Must Read Feminist Works
A list of feminist works by women writers.
I believe we all know the reality that classic books written by women authors centuries ago were often attributed to male names. We read about women's lives predominantly through a male pen and perspective. The idea of women being writers was not considered acceptable until relatively recently. Of course, women needed certain things to become writers: time, their own space, and financial independence. Women writers are breaking the sentence, against to men-oriented writing and world, breaking men's sentences; meaning they are experimental and writing their own way. Women are portrayed by women, not men. I present to you the exemplary works of some female authors who have succeeded in this and who have critiqued and paved the way for others to do the same.
A Room of One's Own, an essay by Virginia Woolf, is one of the most famous and significant examples of women's role in literary life. While Woolf emphasizes that women should exist in the literary world, she argues that they need a space –a room of their own– and financial independence to do so. Additionally, she criticizes the historical exclusion of women from education and economic opportunities and discusses how systematic inequality suppresses women's voices. In advocating for gender equality in the literary world, she creates a fictional character –Judith, the sister of William Shakespeare– to illustrate the challenges and obstacles a talented woman would face in the patriarchal system during the Elizabethan era.
The Golden Notebook tells the story of the narrator, Anna Wulf, and her post-war life in Britain. It is a novel divided into five sections, including the final section titled "The Golden Notebook," featuring notebooks in black, red, blue, and yellow. Each notebook corresponds to a different aspect of Anna's life. With sections encompassing her experiences as a writer, her political disillusionment, her sexuality, her personal diary, and her identity, The Golden Notebook critically examines the role of women in society and their psychological, social, and emotional lives. Anna, a single mother, struggles to hold onto life while feeling rejected by society and grappling with her fragmented identity. The novel is considered a feminist work as it critiques how women's lives are shaped by men while also embarking on a journey to explore women's roles and sexual identities. Although not the first of its kind, The Golden Notebook is one of the pioneering novels, exploring women's gender in a complex and intimate manner.
Doris Lessing, in her short story To Room Nineteen, also focuses on the space a woman should have, as mentioned by Virginia Woolf in A Room of One's Own. Even if not for writing, a woman needed a space to concentrate on her own thoughts.
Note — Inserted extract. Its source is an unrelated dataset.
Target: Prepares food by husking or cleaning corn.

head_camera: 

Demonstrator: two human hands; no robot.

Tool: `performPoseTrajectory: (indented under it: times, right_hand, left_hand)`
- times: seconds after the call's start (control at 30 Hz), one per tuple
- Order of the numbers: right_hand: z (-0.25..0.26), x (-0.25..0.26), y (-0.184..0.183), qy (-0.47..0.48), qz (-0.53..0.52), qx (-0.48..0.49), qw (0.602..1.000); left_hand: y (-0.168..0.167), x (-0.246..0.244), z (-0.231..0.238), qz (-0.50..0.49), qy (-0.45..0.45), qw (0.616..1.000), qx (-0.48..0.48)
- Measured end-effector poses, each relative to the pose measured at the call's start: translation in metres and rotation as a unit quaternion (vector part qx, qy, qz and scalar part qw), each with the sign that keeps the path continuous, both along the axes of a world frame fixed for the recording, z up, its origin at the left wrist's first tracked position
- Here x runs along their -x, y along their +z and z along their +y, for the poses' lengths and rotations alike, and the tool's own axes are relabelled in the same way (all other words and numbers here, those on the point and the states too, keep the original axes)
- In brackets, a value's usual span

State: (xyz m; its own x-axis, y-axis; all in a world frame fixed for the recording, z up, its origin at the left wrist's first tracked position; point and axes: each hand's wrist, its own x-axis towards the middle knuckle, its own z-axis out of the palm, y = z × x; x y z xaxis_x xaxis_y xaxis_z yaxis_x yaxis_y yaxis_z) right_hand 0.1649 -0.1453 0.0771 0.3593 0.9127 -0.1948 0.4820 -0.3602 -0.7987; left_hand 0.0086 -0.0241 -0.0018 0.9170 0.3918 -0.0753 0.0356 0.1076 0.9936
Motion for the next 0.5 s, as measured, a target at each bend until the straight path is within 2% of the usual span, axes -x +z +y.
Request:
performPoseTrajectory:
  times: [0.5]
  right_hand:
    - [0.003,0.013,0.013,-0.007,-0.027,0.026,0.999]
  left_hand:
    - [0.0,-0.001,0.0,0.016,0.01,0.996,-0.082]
In To Room Nineteen, our unnamed narrator uses the attic, a place typically associated with the "mad woman," as her own space for solitude. Here, we see that Lessing not only breaks away from the male-oriented narrative style but also challenges the stereotypical notion of a confined space in stories.
We have all heard of Margaret Atwood's The Handmaid's Tale. In addition to this novel, which critiques the role of women in society by portraying the female body as a baby-making machine, we also witness her feminist thoughts in her short story "Lusus Naturae" and her poem "Let Us Now Praise Stupid Women." "Lusus Naturae" means a freak of nature. The "freak" in the story is a woman who is shunned and feared by society due to her monstrous appearance. "Lusus Naturae" tells the story of how a woman's body is controlled by society and how she is viewed as a figure of fear when she does not conform to societal beauty standards. "Let Us Now Praise Stupid Women" is another example of experimental writing. Many writings by female authors are experimental because what they do is actually oppose literary conventions in male tradition and develop writing strategies in response. In a society where women are seen as lacking intelligence, Atwood's poem responds to works that praise logic, i.e., men, while also alluding to Let Us Now Praise Famous Men. In this poem, Atwood discusses how the stereotype of stupidity is a societal cliché attributed to women solely by men. She deconstructs the stereotype of the stupid woman through irony and satire, critiquing how society devalues women based on patriarchal standards.
Maya Angelou's poem, "And Still I Rise", is a powerful statement of resistance and strength from a feminist perspective. The poem, which highlights the systematic segregation and marginalization of women, especially Black women, emphasizes how pain is transformed into power with lines like "I rise," underscoring resilience, defiance, and individual empowerment. While critiquing the devaluation of women by societal expectations, the poem celebrates women's strength and resilience, encouraging them to embrace their identities.
Joanna Russ, like the other women writers I mentioned, critiques in her essay, "How To Suppress Women's Writing" how women are silenced in literature and life within a male-dominated society. She discusses how women's support in publishing is minimal and addresses gender stereotypes in a satirical tone.